*** Recorded data ***

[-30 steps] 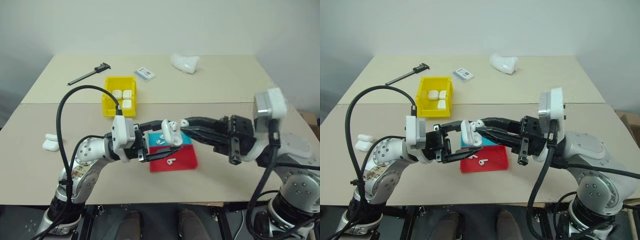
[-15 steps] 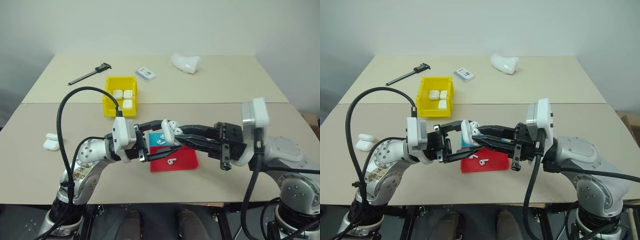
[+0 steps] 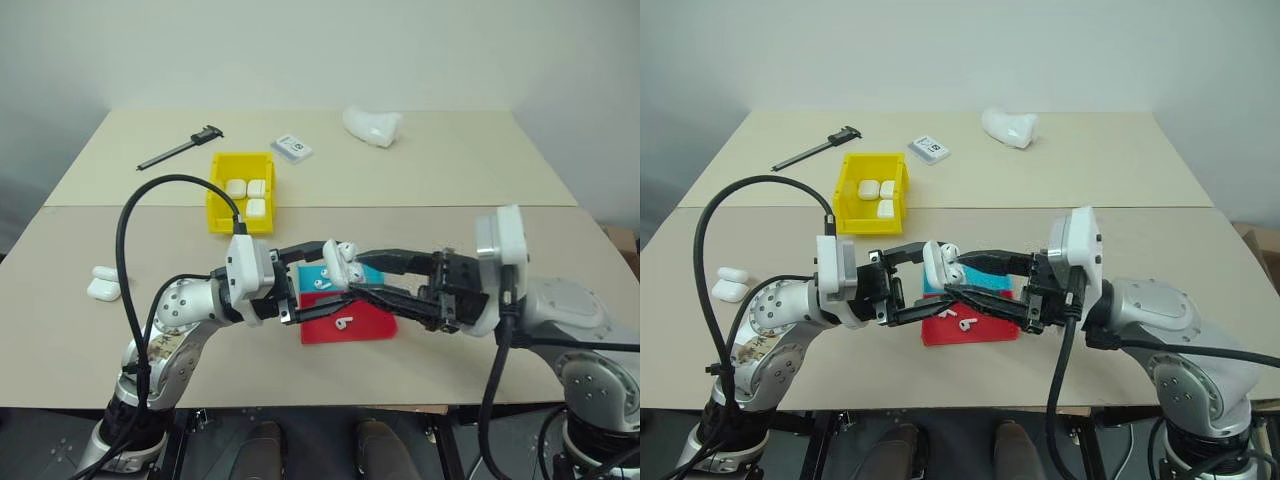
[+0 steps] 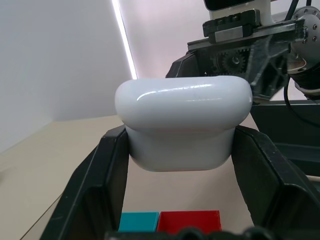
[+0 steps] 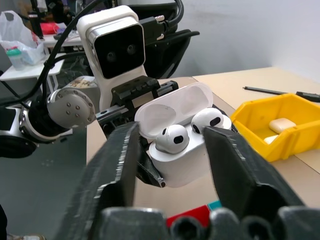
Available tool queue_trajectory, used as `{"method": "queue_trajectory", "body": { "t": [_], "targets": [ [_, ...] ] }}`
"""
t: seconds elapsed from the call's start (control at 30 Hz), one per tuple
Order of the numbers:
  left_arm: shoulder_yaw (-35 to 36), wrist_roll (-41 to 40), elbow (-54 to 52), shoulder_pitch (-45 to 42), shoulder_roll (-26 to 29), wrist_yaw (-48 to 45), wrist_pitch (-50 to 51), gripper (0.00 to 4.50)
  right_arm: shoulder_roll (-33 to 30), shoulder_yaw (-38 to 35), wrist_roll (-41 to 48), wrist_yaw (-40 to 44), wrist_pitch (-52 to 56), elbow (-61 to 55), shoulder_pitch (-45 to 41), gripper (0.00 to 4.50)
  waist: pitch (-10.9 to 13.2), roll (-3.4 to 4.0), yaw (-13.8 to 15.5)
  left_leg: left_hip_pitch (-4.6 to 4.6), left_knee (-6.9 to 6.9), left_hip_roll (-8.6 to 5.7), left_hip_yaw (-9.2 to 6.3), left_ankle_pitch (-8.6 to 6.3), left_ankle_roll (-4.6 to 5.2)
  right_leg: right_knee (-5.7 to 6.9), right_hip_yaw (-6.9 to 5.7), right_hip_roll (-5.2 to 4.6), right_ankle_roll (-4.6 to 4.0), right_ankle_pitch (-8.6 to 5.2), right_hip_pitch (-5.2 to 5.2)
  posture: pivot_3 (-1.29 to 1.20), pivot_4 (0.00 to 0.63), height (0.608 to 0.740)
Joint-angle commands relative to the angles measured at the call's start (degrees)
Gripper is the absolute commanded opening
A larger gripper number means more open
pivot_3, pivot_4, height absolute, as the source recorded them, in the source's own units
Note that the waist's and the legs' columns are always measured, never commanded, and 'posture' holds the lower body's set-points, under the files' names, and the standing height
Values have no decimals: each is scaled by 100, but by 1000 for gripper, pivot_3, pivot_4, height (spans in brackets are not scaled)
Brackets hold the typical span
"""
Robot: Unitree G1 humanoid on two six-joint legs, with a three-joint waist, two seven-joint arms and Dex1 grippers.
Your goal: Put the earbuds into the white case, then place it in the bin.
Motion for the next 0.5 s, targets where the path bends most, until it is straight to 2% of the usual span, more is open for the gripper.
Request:
{"method": "queue_trajectory", "body": {
  "t": [0.03,0.17,0.3,0.4,0.5],
  "targets": [
    [72,-20,-58,-21,-29,-7,-171,2770,-149,-145,71,56,-278,-65,46,3184,0,0,-4,0,0,0,0,0,0,0,0,0,0,0,0,0,150,740],
    [-7,130,81,-107,38,-33,-93,2770,-512,-555,357,356,-354,59,87,3184,1,-1,3,0,0,0,0,0,0,0,0,0,0,0,0,0,150,740],
    [-234,472,439,-368,-21,-52,-177,2770,-1075,-751,701,497,-183,370,-562,3184,1,-2,5,1,1,-2,3,0,0,-3,3,-1,3,2,3,0,150,740],
    [-434,675,676,-613,-148,-58,-222,2770,-1419,-419,837,403,117,679,-1452,2581,2,-2,-18,1,4,-1,5,0,1,-5,7,1,3,2,1,0,150,740],
    [-630,890,918,-863,-302,-103,-355,2770,-1528,133,617,329,354,950,-2256,1560,2,-3,-14,1,3,4,1,0,1,-5,4,7,0,2,2,0,150,740]
  ]
}}
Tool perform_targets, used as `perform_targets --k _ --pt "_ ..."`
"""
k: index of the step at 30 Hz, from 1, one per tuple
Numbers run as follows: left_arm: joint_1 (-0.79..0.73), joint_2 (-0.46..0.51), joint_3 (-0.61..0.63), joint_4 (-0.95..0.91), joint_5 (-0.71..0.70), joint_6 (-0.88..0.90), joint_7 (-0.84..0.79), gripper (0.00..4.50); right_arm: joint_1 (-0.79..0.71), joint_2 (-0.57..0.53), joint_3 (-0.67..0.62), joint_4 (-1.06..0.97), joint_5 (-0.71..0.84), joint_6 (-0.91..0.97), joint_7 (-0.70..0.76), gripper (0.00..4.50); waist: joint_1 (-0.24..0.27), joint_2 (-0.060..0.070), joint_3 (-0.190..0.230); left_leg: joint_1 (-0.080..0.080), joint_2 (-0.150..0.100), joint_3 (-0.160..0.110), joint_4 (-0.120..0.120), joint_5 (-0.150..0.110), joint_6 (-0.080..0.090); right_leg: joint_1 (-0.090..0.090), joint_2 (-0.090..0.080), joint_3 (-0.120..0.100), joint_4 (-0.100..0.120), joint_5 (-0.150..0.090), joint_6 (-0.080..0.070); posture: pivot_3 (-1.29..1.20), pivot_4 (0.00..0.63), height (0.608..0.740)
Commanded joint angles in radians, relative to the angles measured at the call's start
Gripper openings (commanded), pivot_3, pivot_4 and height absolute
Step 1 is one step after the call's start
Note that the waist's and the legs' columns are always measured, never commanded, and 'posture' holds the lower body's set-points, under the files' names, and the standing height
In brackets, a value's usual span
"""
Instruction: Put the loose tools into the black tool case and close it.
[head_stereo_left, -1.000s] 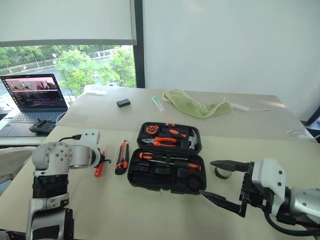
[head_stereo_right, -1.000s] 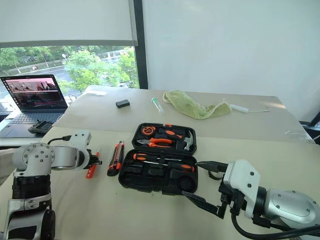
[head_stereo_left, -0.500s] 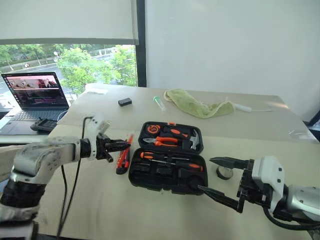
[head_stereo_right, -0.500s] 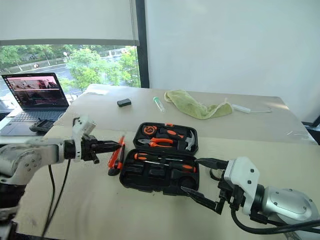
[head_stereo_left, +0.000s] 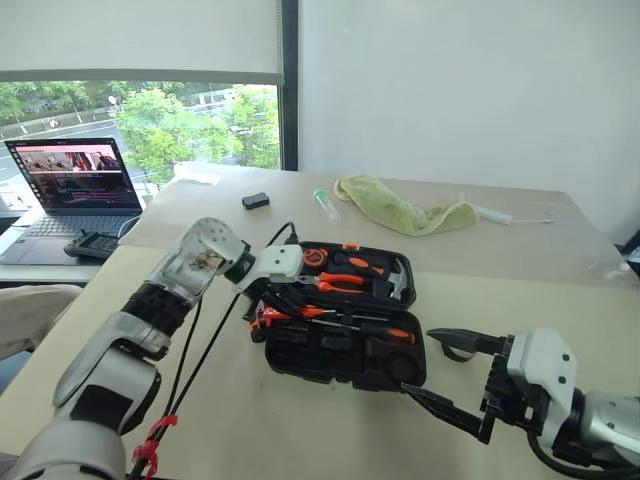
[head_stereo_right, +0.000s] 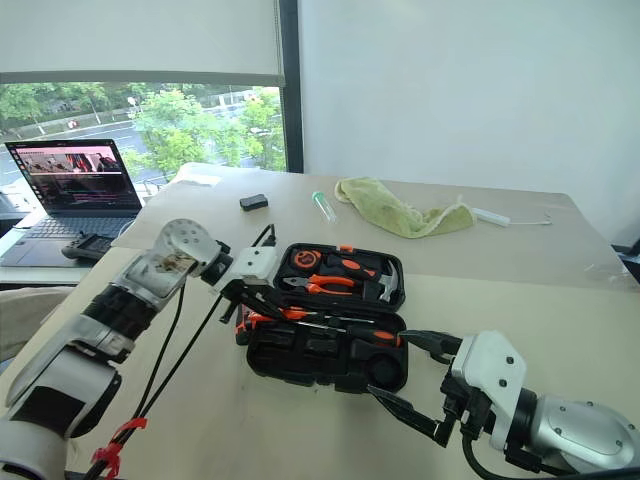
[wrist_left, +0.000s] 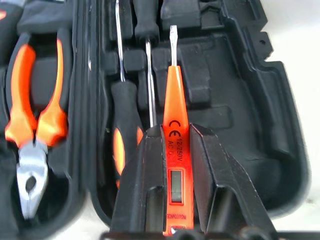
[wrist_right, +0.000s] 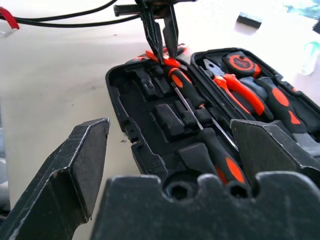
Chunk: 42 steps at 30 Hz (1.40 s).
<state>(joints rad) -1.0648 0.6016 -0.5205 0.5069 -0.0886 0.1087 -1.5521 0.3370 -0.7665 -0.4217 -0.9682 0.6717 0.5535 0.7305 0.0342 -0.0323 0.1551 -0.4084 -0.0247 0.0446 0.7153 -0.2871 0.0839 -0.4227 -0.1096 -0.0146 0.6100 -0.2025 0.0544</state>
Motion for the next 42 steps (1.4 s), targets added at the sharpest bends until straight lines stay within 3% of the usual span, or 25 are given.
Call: perform_targets --k 1,15,35,37,42 --pt "-0.047 -0.040 -0.003 -0.006 0.041 0.038 -0.028 0.33 0.026 0.012 -0.048 -0.056 0.012 -0.023 -0.025 4.50 0.001 0.000 0.000 0.000 0.000 0.000 0.001 0.000 0.001 0.000 -0.001 0.000 -0.001 0.000 0.001 0.00 0.150 0.740" --pt "-0.004 -0.092 -0.060 -0.187 0.161 0.342 0.000 0.33 0.095 0.018 -0.059 -0.079 0.011 -0.064 -0.059 4.50 0.001 0.000 0.000 0.001 0.000 0.000 0.001 0.000 0.000 -0.001 -0.001 0.000 0.002 0.000 0.001 0.00 0.150 0.740" --pt "0.032 -0.152 -0.075 -0.083 0.255 0.265 0.112 0.33 0.163 -0.015 -0.061 -0.079 0.025 -0.132 -0.090 4.50 0.006 0.000 0.000 0.002 0.000 0.000 0.006 0.000 0.000 0.001 -0.001 0.001 0.004 0.001 0.002 0.00 0.150 0.740" --pt "0.036 -0.155 -0.067 -0.084 0.252 0.261 0.123 1.28 0.166 -0.018 -0.058 -0.079 0.026 -0.136 -0.094 4.50 0.006 0.000 0.000 0.002 0.000 0.000 0.006 0.000 0.000 0.001 -0.001 0.001 0.004 0.001 0.002 0.00 0.150 0.740" --pt "0.036 -0.154 0.009 -0.143 0.192 0.319 0.127 2.90 0.177 -0.024 -0.056 -0.079 0.030 -0.148 -0.101 4.50 0.008 0.001 0.000 0.002 0.000 0.000 0.007 0.000 0.000 0.001 -0.002 0.001 0.004 0.001 0.002 0.00 0.150 0.740"
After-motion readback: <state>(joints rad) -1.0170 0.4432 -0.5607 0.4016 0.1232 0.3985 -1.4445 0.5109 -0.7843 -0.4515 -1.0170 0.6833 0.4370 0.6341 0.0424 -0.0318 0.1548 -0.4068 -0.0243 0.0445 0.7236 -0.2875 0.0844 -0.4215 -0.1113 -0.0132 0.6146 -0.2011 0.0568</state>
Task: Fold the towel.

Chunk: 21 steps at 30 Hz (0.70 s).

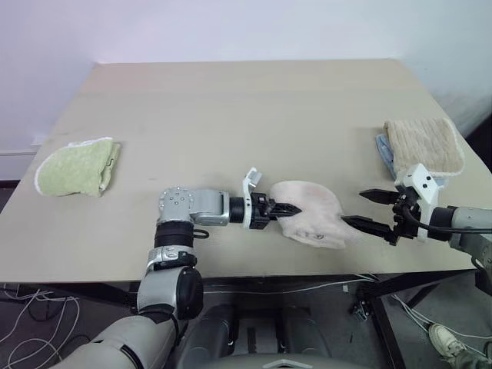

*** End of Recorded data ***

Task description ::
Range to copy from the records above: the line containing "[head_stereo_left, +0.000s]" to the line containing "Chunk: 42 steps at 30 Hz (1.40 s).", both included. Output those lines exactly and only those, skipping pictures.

Response area ::
[head_stereo_left, +0.000s] 
[head_stereo_right, +0.000s] 
[wrist_left, +0.000s] 
[wrist_right, +0.000s] 
Chunk: 42 steps at 30 Hz (1.40 s).

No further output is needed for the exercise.